1. The gimmick implies that the material to be studied isn’t
important enough to study for its own worth. The gimmick rarely
results in a child ultimately finding the intrinsic motivation to
continue the activity.

2. Rewards produce only a temporary motivation-gone as soon as the
incentive is gone.

3. Rewards don’t cause the child to give his best to the study.
The child gives just enough to satisfy the added incentive.
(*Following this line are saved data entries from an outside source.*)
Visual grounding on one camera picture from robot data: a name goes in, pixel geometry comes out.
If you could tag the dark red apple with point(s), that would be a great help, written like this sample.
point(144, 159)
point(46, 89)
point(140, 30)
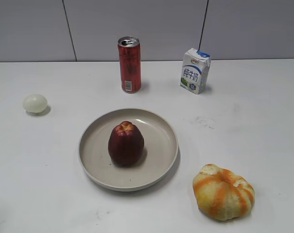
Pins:
point(125, 145)

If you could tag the beige round plate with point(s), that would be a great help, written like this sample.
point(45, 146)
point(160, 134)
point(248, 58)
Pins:
point(159, 153)

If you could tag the white blue milk carton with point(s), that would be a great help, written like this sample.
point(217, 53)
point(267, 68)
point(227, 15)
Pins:
point(195, 69)

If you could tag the red soda can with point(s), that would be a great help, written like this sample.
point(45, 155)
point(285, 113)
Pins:
point(130, 63)

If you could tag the orange yellow pumpkin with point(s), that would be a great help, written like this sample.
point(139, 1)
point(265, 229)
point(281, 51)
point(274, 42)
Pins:
point(221, 194)

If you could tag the white egg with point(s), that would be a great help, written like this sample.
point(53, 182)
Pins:
point(35, 103)

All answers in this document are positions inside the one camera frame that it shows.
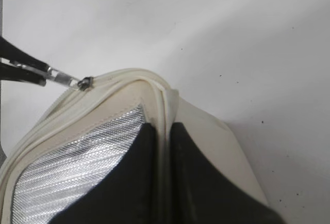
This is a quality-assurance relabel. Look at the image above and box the cream bag with mesh window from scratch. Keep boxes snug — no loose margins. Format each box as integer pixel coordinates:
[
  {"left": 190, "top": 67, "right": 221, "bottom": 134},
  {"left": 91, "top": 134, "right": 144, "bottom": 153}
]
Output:
[{"left": 1, "top": 69, "right": 267, "bottom": 223}]

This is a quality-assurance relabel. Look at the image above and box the silver zipper pull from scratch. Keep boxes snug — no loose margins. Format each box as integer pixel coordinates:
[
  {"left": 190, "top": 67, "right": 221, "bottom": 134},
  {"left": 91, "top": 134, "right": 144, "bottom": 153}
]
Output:
[{"left": 15, "top": 63, "right": 94, "bottom": 92}]

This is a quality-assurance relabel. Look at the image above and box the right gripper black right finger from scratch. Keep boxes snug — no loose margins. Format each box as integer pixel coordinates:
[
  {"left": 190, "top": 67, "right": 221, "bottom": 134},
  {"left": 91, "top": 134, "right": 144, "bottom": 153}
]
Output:
[{"left": 170, "top": 122, "right": 285, "bottom": 223}]

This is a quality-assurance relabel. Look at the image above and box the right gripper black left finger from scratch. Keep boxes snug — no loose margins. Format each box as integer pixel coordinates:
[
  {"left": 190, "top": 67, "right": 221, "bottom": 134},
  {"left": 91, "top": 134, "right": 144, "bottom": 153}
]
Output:
[{"left": 50, "top": 123, "right": 156, "bottom": 223}]

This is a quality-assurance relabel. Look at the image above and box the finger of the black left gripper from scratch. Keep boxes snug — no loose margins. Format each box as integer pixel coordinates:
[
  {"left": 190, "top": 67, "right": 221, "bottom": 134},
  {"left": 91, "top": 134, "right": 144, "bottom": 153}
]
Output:
[
  {"left": 0, "top": 36, "right": 51, "bottom": 72},
  {"left": 1, "top": 62, "right": 46, "bottom": 87}
]
It’s the spinach principle. If you eat your spinach, you’ll get
dessert. Whenever we have to bribe a child, that child knows there
must be something wrong with the first thing. So, which things in
your program are you making out to be spinach to kids? God’s Word?
church attendance? Scripture memory? Tread carefully in the land of
Popeye.

George Schreyer in Christian Education in Theological Focus sums
up this issue the best. Schreyer writes, “Any incentive for
learning that works from the external side of a person, that is
sought as an end in itself, and that is outside the inward
spiritual relationship with God is inadequate for Christian
education…Until Christian education can appeal to the learner in
such inward strength that his all-consuming urge is to attain a
right relationship to God and to know the grace of God within
himself, it has not reached its highest potential or fulfilled its
supreme obligation.”™

12-STEP RECOVERY PROGRAM
Here’s the 12-step program I used to help me kick my reward
habit.
Step 1. Admit you’re a reward “junkie.”
Step 2. Pray for God’s guidance and direction.
Step 3. Study the Bible with your staff to see what God says about
rewards and motivation.
Step 4. Read Punished by Rewards by Alfie Kohn (Houghton
Mifflin).
Step 5. Ask former reward-addicts for advice and ideas.
Step 6. Ask yourself why you give rewards.
Step 7. Ask kids why they get rewards.
Step 8. Evaluate the hidden message kids are receiving when you
give rewards.
Step 9. Explain to children and teachers the change in your
philosophy.
Step 10. Read Why Nobody Learns Much of Anything at Church-and How
to Fix It by Thom and Joani Schultz (Group Publishing, Inc.)
Step 11. Stop giving rewards, but add in surprise elements such as
an “unearned” pizza party or gifts for everyone.
Step 12. Pray, asking God to work within your children to help
them hunger and thirst for righteousness.